Japan has lots of Chinese restaurants, but fortune cookies are much harder to find.

You can find Chinese restaurants all across Japan, as after Japan’s indigenous cuisine Chinese food is arguably the next most widely popular type of cooking in the country. Japan also gets excited when a big-name restaurant group from overseas opens a branch in Japan.

So with that combination of factors, Chinese fast food chain Panda Express arrived in Japan in 2017. They’ve kept their menu more or less intact, offering many of the same signature items that they do at locations in other countries, with one big exception: there were no fortune cookies in Japan…until now.

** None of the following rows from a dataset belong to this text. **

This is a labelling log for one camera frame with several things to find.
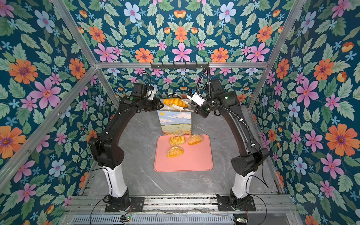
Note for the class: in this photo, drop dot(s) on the painted landscape paper bag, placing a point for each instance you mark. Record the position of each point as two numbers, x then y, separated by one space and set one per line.
176 120

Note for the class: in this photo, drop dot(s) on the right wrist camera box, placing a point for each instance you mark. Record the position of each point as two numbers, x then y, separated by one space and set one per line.
195 97

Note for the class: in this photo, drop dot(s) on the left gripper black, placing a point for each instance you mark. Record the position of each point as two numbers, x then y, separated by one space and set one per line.
156 104

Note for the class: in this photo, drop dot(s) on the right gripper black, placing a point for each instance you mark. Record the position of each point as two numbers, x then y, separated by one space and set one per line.
199 109

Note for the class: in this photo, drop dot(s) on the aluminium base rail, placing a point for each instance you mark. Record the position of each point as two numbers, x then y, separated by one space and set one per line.
202 209

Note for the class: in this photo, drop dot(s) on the large croissant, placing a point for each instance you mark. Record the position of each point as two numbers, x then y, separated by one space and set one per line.
175 102

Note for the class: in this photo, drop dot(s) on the aluminium cage frame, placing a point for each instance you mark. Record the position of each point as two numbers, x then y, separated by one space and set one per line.
44 55

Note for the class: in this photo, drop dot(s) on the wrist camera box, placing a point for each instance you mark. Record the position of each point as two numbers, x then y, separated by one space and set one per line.
195 97
143 91

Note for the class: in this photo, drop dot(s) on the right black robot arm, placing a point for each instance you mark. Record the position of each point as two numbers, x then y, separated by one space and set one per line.
252 154

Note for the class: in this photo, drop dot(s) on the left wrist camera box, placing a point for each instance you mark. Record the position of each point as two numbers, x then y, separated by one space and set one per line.
143 91

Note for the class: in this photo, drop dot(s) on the pink plastic tray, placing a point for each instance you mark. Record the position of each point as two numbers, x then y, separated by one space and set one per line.
197 157

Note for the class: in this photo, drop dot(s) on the braided bread loaf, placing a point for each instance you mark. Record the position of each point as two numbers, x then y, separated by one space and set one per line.
177 140

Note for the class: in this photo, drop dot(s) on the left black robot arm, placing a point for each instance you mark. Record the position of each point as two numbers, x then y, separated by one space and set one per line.
107 153

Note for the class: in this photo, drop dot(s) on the sesame bun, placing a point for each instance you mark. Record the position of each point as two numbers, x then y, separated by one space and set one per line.
195 139
175 151

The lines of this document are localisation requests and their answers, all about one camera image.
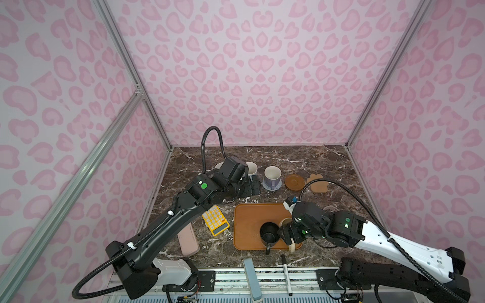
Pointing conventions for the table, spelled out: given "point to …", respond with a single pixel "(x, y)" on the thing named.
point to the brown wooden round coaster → (294, 182)
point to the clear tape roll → (331, 209)
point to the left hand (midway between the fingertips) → (255, 184)
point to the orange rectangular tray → (248, 218)
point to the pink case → (188, 242)
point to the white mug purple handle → (272, 175)
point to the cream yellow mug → (292, 247)
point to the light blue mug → (252, 168)
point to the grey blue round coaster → (268, 189)
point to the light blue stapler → (252, 279)
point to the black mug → (269, 235)
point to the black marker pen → (287, 274)
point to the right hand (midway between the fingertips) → (287, 230)

Depending on where in the world you grew up, fortune cookies might seem like an integral part of the Chinese restaurant dining experience. However, despite their association with Chinese cuisine, fortune cookies, as we know them today, originated in the U.S., becoming a fixture at American Chinese restaurants, especially in southern California, where Panda Express was founded.

While many of the dishes served at Chinese restaurants in Japan have had their flavors and ingredients adapted to suit mainstream Japanese palates, the primary influence remains indigenously Chinese, and so fortune cookies are never given out at Chinese restaurants in Japan. In February, though, Panda Express Japan began giving the treats out at select branches, and as of this month, diners can get them at any of the chain’s locations in the country, free of charge with the purchase of a meal.

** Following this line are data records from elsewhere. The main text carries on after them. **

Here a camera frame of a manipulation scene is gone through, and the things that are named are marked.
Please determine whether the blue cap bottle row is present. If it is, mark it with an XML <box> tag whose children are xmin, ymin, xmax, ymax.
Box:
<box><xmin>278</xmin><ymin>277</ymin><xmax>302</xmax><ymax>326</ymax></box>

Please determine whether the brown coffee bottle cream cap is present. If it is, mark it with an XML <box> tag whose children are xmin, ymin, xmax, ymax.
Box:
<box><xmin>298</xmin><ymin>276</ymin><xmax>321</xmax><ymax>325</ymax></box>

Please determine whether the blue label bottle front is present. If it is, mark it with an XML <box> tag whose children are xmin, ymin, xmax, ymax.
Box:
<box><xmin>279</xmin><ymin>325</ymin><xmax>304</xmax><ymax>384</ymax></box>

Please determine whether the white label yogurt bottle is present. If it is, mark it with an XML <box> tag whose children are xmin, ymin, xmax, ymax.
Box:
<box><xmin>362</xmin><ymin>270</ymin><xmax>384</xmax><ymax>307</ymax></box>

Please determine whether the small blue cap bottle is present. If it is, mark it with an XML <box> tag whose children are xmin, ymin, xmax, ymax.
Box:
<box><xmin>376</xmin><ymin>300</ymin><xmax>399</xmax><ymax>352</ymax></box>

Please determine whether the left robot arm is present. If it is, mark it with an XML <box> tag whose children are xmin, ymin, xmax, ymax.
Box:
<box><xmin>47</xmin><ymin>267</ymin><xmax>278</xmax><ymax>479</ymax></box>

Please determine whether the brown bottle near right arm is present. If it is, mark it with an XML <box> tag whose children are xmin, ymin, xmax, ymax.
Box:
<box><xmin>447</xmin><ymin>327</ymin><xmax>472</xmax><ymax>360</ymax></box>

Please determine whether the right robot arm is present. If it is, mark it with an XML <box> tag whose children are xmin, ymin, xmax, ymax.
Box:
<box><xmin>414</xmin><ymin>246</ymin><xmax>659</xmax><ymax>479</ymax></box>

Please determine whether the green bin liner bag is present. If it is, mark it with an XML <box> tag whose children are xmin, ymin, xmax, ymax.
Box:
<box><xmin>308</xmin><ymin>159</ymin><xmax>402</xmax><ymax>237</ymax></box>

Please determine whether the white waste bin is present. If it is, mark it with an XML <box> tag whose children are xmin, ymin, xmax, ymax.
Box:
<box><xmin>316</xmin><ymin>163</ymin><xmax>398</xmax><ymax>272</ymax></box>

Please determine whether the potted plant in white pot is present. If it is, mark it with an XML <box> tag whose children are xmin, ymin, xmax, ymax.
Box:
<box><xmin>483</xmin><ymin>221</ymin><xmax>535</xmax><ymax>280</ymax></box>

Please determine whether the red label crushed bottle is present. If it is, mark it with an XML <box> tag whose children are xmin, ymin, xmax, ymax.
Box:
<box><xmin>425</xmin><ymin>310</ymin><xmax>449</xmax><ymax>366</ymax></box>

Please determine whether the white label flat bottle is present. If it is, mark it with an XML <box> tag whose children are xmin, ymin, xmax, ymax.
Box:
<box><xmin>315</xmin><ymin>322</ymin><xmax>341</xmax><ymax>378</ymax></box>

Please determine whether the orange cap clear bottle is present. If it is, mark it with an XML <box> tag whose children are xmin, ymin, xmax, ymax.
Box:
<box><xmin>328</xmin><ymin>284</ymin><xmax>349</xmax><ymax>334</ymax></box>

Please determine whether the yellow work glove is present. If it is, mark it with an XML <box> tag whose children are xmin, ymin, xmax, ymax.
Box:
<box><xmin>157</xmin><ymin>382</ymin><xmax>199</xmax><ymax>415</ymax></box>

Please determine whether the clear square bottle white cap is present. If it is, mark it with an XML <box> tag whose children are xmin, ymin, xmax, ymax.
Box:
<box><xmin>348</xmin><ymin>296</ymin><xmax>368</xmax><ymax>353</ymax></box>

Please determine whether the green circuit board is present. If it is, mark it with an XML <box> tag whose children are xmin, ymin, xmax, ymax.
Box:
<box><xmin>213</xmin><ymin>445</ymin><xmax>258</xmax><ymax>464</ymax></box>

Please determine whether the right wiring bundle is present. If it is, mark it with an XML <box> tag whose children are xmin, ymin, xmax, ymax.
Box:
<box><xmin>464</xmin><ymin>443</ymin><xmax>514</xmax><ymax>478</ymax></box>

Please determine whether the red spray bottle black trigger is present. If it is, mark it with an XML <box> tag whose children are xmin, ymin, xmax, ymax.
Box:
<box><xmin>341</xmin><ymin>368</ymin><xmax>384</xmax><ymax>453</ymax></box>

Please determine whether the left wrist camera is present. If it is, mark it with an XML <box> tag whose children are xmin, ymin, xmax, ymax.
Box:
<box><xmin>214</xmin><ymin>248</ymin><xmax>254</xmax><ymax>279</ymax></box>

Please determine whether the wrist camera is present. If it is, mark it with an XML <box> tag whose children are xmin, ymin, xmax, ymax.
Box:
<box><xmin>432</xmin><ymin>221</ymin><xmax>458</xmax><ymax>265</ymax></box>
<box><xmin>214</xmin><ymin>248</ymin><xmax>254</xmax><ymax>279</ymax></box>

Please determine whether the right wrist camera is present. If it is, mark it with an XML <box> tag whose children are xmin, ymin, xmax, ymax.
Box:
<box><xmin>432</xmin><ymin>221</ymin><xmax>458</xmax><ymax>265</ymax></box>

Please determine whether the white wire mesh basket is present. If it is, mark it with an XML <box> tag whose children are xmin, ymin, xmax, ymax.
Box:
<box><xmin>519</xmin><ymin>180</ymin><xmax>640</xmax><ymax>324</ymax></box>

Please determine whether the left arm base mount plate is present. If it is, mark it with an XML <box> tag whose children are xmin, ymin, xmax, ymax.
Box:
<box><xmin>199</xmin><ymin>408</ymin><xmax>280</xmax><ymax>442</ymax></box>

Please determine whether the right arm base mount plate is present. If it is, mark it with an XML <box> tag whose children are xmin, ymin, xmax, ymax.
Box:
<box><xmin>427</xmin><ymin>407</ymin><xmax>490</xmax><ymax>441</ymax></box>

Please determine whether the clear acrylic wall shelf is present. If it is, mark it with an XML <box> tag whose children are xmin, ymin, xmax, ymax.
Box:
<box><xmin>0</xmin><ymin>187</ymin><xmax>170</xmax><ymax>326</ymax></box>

▼ “Cast off your fears, and believe in yourself,” reads this Panda Express Japan fortune.

Panda Express is making no secret as to the national origin of its fortune cookies, referring to the as “the representative dessert of American Chinese” food in its press release. “We hope these will be a symbol of the thanks we feel to our customers and that good fortune will spread to all of you,” the company goes on to say. With some historians tracing the inspiration for fortune cookies to confectionaries enjoyed by Japanese immigrants in the U.S., one could make the argument that this is a homecoming of sorts for the dessert.

As with their American counterparts, the purpose of Panda Express Japan’s fortune cookies is more to offer a little message of encouragement or pearl of wisdom. With Japan already having a bit of a soft spot for semi-randomized fortunes in the form of its omikuji fortune drawing tradition at shrines and temples, and simply a love of sweets in general, odds are the fortune cookies are gong to be a smile-inducing surprise for Panda Express diners in Japan.